从命,踏进后院时,梅花漫香,地面纤尘不染,在阳光下荡起无数涟漪,心里暗赞,此处虽然简陋,却干净整洁,令人心旷神怡。
尝了一块后,就见沈滢月不知何时走来,递上一杯清茶,并询问口味。
青年当即竖起大拇指,“这种咸甜交织的滋味,不像长安各式小吃甜品那般静止收敛。本王——”
顿了顿,青年改口道:“在下刚才咬了几口,似乎被这腐乳饼唤起一种古老富足的记忆,依稀记得,儿时我母亲经常制作贵妃饼,她怕我吃腻,也曾绞尽脑汁做出咸中带甜,油而丰润的口味,便是手被铜炉烫伤,她也乐此不彼。”

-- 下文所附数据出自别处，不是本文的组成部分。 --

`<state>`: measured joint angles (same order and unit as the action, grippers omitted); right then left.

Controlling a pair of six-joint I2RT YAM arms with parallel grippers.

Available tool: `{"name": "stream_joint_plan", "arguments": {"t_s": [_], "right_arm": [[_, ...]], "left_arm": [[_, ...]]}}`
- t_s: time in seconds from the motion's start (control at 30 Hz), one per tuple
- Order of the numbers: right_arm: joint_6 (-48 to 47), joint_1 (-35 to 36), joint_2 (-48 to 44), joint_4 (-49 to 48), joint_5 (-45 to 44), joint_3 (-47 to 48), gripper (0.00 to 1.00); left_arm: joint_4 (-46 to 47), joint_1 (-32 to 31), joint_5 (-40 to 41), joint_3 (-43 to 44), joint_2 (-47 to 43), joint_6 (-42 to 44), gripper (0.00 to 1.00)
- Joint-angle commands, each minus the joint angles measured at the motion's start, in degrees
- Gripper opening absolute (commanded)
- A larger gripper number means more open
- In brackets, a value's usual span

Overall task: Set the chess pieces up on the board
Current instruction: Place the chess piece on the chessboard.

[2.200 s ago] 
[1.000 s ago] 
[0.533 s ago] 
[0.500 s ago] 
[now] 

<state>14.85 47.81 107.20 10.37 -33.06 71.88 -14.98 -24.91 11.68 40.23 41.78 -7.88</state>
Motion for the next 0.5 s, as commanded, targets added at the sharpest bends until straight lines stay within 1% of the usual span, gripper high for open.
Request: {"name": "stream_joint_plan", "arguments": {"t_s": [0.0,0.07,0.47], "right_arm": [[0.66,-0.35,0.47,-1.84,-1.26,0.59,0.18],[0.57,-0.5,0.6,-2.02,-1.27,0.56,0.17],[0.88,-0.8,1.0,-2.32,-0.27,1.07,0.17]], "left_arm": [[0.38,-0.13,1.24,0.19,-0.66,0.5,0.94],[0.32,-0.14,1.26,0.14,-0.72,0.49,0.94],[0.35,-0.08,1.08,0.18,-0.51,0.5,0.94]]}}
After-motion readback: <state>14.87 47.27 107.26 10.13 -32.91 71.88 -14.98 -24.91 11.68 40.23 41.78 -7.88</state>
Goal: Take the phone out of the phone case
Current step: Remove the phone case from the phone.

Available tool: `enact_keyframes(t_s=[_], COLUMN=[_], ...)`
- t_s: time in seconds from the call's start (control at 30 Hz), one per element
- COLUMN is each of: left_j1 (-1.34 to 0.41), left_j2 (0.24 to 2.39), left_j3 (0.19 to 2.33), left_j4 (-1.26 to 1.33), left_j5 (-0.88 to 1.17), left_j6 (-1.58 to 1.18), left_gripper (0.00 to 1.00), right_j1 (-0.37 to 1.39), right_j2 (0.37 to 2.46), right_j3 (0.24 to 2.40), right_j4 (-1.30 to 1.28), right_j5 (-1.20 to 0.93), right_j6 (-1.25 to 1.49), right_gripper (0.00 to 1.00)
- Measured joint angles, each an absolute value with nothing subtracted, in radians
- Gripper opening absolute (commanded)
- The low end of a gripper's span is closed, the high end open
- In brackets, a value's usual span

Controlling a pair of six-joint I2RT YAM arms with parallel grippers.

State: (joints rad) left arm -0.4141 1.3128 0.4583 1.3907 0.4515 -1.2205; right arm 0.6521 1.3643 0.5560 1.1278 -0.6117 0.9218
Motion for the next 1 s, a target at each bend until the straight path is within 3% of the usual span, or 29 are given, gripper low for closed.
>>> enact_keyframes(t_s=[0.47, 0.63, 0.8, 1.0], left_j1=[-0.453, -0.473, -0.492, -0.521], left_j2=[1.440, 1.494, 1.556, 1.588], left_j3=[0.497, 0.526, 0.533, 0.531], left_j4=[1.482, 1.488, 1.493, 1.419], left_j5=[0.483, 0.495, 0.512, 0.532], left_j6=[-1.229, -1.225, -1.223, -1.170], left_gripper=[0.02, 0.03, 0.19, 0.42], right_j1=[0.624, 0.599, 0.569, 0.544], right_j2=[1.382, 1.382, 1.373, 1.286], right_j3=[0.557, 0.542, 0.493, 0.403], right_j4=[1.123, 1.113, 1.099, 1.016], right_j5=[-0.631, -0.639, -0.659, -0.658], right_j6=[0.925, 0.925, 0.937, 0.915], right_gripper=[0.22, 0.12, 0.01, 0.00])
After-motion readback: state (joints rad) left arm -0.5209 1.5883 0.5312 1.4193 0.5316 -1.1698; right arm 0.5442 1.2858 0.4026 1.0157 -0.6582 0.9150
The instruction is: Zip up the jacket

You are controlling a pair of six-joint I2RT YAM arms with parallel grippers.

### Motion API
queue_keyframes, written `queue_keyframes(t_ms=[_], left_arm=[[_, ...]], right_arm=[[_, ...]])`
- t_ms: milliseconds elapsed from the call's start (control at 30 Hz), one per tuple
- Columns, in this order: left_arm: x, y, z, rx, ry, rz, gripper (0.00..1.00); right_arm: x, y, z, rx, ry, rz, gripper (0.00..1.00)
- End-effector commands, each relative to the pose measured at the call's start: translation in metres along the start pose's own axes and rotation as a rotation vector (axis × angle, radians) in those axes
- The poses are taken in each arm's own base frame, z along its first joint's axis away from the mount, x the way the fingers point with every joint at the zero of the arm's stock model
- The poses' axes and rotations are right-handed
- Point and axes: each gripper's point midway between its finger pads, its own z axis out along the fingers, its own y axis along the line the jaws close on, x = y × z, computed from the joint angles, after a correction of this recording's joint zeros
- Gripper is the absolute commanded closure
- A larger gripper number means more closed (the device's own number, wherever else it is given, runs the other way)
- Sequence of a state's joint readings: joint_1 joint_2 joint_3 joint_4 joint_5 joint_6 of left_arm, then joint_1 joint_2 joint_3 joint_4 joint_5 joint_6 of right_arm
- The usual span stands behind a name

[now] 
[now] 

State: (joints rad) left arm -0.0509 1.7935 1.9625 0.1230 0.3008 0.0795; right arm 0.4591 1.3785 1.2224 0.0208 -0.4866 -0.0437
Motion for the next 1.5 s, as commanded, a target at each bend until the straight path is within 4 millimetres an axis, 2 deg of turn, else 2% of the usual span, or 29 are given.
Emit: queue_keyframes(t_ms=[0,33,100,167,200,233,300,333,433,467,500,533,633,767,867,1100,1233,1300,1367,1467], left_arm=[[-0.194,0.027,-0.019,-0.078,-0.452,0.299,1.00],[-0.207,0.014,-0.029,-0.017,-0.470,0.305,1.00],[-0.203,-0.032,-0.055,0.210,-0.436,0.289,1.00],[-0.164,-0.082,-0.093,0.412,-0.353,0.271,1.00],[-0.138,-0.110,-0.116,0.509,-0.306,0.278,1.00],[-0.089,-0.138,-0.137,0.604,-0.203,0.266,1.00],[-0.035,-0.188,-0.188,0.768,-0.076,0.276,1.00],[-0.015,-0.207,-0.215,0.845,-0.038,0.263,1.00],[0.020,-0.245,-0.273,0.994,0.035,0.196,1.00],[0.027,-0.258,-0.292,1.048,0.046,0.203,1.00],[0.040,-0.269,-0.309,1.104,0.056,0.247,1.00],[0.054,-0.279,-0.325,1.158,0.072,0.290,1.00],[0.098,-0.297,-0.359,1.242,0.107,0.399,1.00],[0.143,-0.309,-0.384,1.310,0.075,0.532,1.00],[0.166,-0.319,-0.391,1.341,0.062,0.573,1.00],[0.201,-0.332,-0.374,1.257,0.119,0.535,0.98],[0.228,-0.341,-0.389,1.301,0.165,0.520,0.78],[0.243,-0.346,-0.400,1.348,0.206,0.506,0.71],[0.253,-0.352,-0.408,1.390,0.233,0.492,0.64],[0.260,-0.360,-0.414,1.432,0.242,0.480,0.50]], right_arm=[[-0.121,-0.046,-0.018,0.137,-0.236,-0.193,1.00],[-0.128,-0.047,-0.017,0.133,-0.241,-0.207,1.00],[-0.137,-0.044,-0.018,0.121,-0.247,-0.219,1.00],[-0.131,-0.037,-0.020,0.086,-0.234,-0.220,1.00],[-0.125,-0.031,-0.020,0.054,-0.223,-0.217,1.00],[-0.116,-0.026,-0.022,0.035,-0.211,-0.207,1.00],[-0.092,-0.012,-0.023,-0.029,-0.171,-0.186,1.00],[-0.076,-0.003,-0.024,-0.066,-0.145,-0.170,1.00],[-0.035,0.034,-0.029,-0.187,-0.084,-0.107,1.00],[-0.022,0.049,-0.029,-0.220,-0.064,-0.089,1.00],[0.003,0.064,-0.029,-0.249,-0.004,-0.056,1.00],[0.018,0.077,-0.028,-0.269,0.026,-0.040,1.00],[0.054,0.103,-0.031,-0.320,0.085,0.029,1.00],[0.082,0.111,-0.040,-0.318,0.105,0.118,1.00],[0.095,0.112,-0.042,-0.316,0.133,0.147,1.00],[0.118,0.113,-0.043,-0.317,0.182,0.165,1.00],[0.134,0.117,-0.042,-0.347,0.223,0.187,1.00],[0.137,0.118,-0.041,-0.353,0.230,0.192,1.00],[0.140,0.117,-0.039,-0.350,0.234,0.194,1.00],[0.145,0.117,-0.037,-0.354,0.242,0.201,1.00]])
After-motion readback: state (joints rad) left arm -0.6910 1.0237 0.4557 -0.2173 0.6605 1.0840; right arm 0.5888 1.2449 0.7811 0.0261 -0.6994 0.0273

似被戳中心意,沈滢月连忙接话,“我做腐乳饼也是一样的,为客人考虑,想让他们感受到酣畅淋漓的满足感,又要在味觉的厚重之于保留一份清晰,所以得用灵魂酱汁腐乳的发酵风味和酒香来解腻。”
听了此话,青年笑意盎然,看着这个认真而诚恳的女子,心中忽而涌起眷恋之意,看见她,就仿佛看见儿时那个被人狠狠爱过的自己,“本来已时隔多年,可你精益求精的厨艺匠心,让我想起那份淳朴的,浓厚的母爱。”
对于一个厨娘来说,还有什么比这更难得的赞美。
她做的美食不仅要舒怡味蕾,更要直抵人心,让人一吃,就能唤起美好的回忆。
许是志同道合,沈滢月没想到,除了裴琰和顾承宇,居然还有第三个能让她攀谈这么久的男子。待接近午膳时分,青年又买下五十块腐乳饼,向她告别。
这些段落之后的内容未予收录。